Those lines of the following listing which contain the string "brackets" should be returned.

---*---

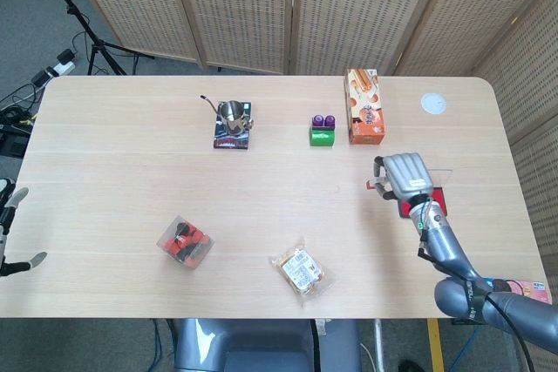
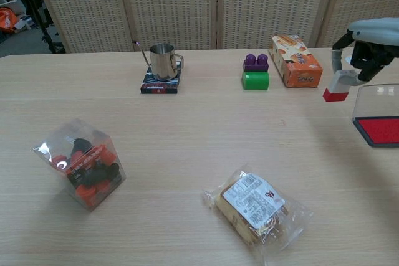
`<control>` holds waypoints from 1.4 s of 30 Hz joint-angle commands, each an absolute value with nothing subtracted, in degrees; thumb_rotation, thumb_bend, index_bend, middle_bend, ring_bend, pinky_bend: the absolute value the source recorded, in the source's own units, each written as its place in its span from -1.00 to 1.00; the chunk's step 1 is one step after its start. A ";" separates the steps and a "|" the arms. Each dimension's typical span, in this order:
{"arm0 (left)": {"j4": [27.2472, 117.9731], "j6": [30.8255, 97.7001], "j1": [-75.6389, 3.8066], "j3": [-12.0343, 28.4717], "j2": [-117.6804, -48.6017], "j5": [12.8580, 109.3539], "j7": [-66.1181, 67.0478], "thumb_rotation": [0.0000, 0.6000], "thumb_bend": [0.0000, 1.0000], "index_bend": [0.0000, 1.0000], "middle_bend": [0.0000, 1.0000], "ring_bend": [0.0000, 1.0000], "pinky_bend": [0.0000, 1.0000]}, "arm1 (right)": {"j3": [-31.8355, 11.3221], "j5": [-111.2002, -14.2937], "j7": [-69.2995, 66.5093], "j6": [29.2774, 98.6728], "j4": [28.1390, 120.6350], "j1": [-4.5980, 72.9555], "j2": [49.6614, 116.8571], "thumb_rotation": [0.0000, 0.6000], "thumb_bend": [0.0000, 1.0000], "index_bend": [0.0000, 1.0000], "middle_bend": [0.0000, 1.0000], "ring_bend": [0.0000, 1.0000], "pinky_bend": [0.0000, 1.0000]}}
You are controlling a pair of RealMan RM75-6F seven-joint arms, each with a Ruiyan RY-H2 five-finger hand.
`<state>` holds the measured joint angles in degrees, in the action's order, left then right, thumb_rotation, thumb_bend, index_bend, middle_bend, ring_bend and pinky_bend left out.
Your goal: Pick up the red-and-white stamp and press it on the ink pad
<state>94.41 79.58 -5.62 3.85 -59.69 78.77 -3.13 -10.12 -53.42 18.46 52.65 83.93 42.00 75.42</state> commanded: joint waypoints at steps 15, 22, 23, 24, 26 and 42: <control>94.38 79.15 -5.98 4.02 -60.31 77.91 -1.74 1.00 -0.76 -1.00 -1.00 -1.00 -1.00 | -6.85 -62.54 -0.08 48.16 65.59 35.64 80.74 1.00 -0.02 0.15 0.88 0.98 1.00; 94.43 79.15 -6.01 3.95 -60.39 77.96 -1.52 1.00 -0.75 -1.00 -1.00 -1.00 -1.00 | -6.55 -65.38 -2.61 48.38 63.08 34.75 81.61 1.00 -0.01 0.15 0.88 0.98 1.00; 94.46 79.15 -6.01 3.93 -60.40 77.96 -1.50 1.00 -0.75 -1.00 -1.00 -1.00 -1.00 | -6.62 -65.53 -2.78 48.34 62.62 34.72 81.78 1.00 -0.01 0.15 0.88 0.98 1.00; 94.49 79.20 -5.98 3.92 -60.41 77.95 -1.44 1.00 -0.75 -1.00 -1.00 -1.00 -1.00 | -6.81 -65.54 -3.10 48.15 62.01 34.67 81.95 1.00 0.00 0.16 0.88 0.98 1.00; 94.51 79.26 -5.98 3.93 -60.41 77.95 -1.33 1.00 -0.75 -1.00 -1.00 -1.00 -1.00 | -7.05 -65.64 -3.63 47.88 61.34 34.61 82.07 1.00 0.01 0.16 0.88 0.98 1.00; 94.56 79.06 -6.22 3.94 -60.63 77.89 -0.84 1.00 -0.75 -1.00 -1.00 -1.00 -1.00 | -7.40 -67.54 -7.67 45.63 55.90 33.76 84.37 1.00 0.03 0.16 0.88 0.98 1.00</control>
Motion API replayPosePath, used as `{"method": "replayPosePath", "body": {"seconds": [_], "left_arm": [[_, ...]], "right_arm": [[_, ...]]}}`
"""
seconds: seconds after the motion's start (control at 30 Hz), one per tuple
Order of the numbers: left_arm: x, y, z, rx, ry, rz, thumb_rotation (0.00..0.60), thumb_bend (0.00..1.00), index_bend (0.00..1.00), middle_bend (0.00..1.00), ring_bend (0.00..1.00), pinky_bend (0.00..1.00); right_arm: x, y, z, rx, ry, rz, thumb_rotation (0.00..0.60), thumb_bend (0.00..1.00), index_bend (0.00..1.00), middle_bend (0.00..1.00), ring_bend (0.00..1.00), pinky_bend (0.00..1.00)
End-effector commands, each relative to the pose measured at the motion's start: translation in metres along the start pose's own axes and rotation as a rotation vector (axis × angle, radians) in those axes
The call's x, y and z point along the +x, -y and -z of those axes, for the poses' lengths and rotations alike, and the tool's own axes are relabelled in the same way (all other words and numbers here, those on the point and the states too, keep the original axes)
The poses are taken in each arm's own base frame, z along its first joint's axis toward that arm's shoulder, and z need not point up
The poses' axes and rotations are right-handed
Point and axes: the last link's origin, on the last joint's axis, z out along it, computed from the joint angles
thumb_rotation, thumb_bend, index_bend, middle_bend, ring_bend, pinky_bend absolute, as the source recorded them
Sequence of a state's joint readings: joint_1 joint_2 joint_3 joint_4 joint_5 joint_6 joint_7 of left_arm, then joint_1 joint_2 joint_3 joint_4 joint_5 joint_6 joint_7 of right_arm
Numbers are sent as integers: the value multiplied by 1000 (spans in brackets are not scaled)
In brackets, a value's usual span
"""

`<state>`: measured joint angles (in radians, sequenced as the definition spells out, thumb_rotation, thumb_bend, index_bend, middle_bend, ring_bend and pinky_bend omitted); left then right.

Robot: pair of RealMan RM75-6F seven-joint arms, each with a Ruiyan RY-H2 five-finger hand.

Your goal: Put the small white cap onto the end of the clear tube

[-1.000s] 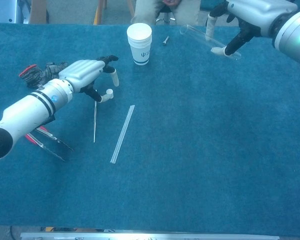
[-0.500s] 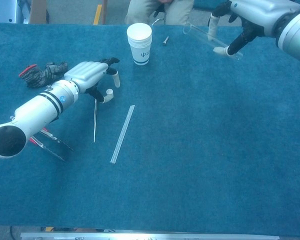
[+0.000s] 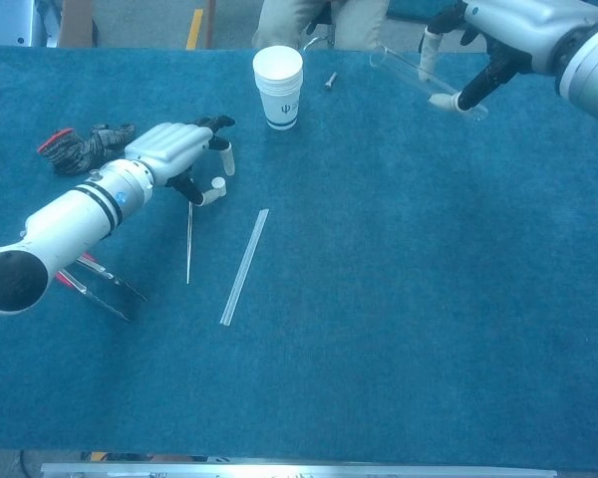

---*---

(Task output)
Numbers are sent as integers: the value multiplied by 1000 (spans in brackets are not scaled)
In brackets, a value's usual span

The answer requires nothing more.